For immunofluorescence staining of cells, obese 3T3-L1 adipocytes were irradiated 3 Gy for 3 consecutive days continuously or 0 Gy. At applicable time points, cells were trypsinzed and cytospun on to glass slides followed by fixation using 4% paraformaldehyde for 15 min. The antibodies used in the present study on the tissue sections and obese 3T3-L1 cells are mouse anti-DNA/RNA Damage (Cat#AB15A3, Abcam 1:400), mouse anti-4-hydroxynoneonal (Cat# BS-6313R, ThermoFisher 1:400) for oxidative stress analysis. To minimize non-specific staining, a Mouse-on-Mouse kit (Vector Laboratories, Newark, CA, USA, FMK-2201) was used according to the manufacturer’s recommendations. To measure immune infiltration, primary rabbit monoclonal anti-CD4 (Cat#11089; Abcam 1:1000), primary rabbit monoclonal anti-F4/80 (Cat# 111101, Abcam 1:50), and primary rabbit monoclonal anti-CD8 (Cat# 217344, Abcam 1:1000) were used. For the senescence and fibrosis experiments, p16 (Cat#51243, Abcam 1:600), p21 (Cat#109199, Abcam 1:500), p53 (Cat#ab26, Abcam 1:400), and α-SMA (Cat#NB300-978, Invitrogen 1:1000) were utilized. The secondary antibodies used were anti-mouse AlexaFluor 488 (Cat#A11001, Invitrogen 1:1000), anti-rabbit 488 (Cat#A-11008, Invitrogen 1:1000), secondary anti-rabbit AlexaFluor 555, (Cat#31460, Invitrogen, 1:1000), or secondary anti-donkey goat AlexaFluor 555 (Cat#A21432, Invitrogen 1:1000). ImageJ software version 1.48 was used to measure the mean fluorescence intensity or the percentage of positive cells per image per mouse. Whole images were analyzed for either the mean fluorescence intensity or percentage of positive cells for all the immunohistochemistry images. DAPI was used to determine the total number of cells per image.

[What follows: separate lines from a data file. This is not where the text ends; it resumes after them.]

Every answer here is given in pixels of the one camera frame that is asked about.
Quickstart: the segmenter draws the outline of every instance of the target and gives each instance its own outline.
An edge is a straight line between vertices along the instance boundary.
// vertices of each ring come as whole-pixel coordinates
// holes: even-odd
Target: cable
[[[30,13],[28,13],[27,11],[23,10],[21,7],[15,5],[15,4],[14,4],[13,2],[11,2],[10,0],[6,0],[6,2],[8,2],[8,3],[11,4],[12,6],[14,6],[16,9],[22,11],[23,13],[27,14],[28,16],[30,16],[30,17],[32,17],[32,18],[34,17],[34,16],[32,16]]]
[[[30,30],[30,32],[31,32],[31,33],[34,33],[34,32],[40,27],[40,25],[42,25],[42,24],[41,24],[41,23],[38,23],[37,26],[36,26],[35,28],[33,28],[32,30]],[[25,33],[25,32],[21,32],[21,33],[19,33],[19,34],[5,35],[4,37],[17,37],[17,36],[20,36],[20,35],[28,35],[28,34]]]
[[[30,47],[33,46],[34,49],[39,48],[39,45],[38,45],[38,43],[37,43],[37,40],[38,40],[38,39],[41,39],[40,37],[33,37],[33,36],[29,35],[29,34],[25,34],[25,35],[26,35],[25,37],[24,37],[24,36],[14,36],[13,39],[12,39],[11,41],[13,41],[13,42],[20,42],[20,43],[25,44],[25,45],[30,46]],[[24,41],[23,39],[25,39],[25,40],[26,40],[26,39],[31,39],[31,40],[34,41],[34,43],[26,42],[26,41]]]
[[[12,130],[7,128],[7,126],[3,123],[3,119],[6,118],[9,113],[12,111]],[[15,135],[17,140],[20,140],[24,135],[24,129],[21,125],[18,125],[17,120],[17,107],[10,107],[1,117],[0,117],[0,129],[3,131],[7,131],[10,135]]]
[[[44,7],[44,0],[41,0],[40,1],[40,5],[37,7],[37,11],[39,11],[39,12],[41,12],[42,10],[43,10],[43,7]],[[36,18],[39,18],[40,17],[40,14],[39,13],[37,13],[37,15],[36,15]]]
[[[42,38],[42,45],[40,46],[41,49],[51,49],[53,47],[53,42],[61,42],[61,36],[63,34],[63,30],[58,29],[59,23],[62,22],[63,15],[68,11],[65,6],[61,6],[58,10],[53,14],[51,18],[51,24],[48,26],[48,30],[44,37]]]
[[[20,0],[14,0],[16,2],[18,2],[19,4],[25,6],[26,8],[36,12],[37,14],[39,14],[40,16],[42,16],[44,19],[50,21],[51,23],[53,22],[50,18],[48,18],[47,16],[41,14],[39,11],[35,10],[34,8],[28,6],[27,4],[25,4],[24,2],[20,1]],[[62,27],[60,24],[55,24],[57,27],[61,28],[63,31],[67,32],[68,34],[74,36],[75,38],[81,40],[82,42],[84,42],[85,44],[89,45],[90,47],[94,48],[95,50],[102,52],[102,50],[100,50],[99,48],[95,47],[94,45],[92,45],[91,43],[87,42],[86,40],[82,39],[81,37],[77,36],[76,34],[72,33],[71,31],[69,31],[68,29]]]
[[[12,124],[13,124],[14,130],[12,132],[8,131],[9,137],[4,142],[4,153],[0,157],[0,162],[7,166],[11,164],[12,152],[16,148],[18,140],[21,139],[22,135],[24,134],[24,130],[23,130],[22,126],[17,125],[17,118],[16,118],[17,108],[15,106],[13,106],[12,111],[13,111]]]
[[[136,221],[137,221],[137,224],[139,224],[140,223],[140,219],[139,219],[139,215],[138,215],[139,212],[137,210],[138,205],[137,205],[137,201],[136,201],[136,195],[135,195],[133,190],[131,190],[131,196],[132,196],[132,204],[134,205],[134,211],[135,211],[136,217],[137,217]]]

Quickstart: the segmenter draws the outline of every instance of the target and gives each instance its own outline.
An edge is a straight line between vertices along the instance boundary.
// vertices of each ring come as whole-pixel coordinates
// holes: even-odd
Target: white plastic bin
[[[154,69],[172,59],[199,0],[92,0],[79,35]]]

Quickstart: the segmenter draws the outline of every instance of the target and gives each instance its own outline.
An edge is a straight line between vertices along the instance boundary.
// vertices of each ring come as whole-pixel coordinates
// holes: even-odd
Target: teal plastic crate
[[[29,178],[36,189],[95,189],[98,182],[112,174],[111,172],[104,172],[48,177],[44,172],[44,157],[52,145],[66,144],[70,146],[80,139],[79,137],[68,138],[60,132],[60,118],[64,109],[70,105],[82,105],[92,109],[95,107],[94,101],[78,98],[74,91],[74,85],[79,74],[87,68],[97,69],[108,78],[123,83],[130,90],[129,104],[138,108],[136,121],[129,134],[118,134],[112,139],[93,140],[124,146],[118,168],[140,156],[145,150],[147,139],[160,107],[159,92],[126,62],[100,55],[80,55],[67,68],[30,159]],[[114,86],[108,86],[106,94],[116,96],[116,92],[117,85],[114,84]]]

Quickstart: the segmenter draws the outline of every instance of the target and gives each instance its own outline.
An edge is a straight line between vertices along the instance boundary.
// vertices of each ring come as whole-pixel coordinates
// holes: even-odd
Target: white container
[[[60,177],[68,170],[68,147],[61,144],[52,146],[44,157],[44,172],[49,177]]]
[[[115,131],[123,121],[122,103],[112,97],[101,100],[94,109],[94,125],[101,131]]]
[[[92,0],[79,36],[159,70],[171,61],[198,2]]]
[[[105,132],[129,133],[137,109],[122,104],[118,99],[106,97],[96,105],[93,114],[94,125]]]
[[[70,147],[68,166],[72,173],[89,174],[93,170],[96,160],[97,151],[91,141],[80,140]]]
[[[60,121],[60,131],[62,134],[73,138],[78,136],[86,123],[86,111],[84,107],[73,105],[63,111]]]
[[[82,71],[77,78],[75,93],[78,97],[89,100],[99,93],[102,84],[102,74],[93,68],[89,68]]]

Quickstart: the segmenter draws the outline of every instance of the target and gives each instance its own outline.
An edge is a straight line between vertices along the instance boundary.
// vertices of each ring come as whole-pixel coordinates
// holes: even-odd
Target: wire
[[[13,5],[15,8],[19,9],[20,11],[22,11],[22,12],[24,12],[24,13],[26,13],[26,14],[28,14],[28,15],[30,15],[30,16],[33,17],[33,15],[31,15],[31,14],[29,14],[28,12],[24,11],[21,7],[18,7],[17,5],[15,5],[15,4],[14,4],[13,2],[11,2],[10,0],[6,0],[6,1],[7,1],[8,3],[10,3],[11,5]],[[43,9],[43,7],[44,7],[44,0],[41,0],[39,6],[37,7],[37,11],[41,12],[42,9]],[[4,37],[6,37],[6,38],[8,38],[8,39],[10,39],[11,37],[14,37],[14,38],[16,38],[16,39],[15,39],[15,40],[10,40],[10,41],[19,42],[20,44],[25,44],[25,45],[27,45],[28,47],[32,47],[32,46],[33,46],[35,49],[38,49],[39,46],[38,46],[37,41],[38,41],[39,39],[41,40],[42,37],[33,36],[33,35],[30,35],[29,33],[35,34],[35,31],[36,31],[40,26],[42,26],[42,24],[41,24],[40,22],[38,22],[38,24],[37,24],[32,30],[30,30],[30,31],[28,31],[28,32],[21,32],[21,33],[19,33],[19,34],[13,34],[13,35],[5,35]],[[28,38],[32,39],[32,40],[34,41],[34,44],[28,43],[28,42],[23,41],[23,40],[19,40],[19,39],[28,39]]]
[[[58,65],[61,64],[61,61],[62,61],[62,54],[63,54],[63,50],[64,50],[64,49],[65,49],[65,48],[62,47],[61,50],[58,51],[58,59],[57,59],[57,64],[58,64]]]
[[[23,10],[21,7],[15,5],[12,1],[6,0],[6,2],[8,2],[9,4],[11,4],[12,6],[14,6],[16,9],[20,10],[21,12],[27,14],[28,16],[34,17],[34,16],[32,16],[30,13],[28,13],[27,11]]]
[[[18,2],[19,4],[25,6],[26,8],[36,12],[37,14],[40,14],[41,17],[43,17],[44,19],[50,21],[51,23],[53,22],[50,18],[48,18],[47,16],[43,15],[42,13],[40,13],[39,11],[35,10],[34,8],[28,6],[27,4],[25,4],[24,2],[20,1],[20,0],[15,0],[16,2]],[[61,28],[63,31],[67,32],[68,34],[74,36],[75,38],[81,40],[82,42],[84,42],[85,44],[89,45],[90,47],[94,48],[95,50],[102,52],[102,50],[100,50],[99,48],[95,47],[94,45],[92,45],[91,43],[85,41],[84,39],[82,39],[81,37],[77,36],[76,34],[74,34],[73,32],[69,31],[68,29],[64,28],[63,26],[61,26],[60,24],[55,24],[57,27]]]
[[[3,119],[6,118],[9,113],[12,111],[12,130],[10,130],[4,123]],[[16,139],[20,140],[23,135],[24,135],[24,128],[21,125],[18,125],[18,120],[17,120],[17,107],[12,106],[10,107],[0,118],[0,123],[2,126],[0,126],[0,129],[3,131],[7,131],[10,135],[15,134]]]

All images were captured using a Leica DM4000 B LED microscope (Leica, Deerfield, IL, USA) at 200X. Senescence markers and immune cells infiltration are reported as the percentage of cells per image per mouse.

β-galactosidase staining

Seven days after radiation, obese 3T3-L1 adipocytes were fixed in 4% paraformaldehyde for 10–15 min. The fixed cells were washed with PBS two times, and incubated with senescence associated beta-galactosidase (SA-β-Gal) staining solution containing 0.1% X-gal, 5 mM potassium ferrocyanide, 5 mM potassium ferricyanide, 150 mM sodium chloride, and 2 mM magnesium chloride in 40 mM citric acid/sodium phosphate solution, pH 6.0 for 48–72 h at 37 °C as described previously18,49. An Olympus IX81 inverted microscope was used to capture brightfield images at 200X. Cells showing a green stain (positive-β-Gal stain) were quantified and the data is presented as number of β-Gal+ cells per image.

Statistical analysis

GraphPad Prism v9 was used for all statistical analysis. Mean and standard error of the mean values from three or more independent biological experiments were used for statistical analysis of all in vitro experiments performed. Data were examined for outliers prior to analysis, and none were observed. For changes in oxidative stress, fibrosis, senescence assuming a coefficient of variation of 0.4, alpha = 0.05 to detect a 2.0 change with 85% power, we estimated that we needed 5 mice. Therefore, for in vivo experiments each group consisted of five mice and statistical analyses were performed on the mean values obtained from these five animals per group. A one-way ANOVA followed by post-hoc Tukey’s test for multiple comparisons between multiple groups and unpaired two-tailed Student’s t-test was used to evaluate the differences between two groups. p values < 0.05 were considered statistically significant. Exact p-values are reported and displayed on the graphs within each figure. All graphical representations of data are the mean ± SEM unless otherwise indicated.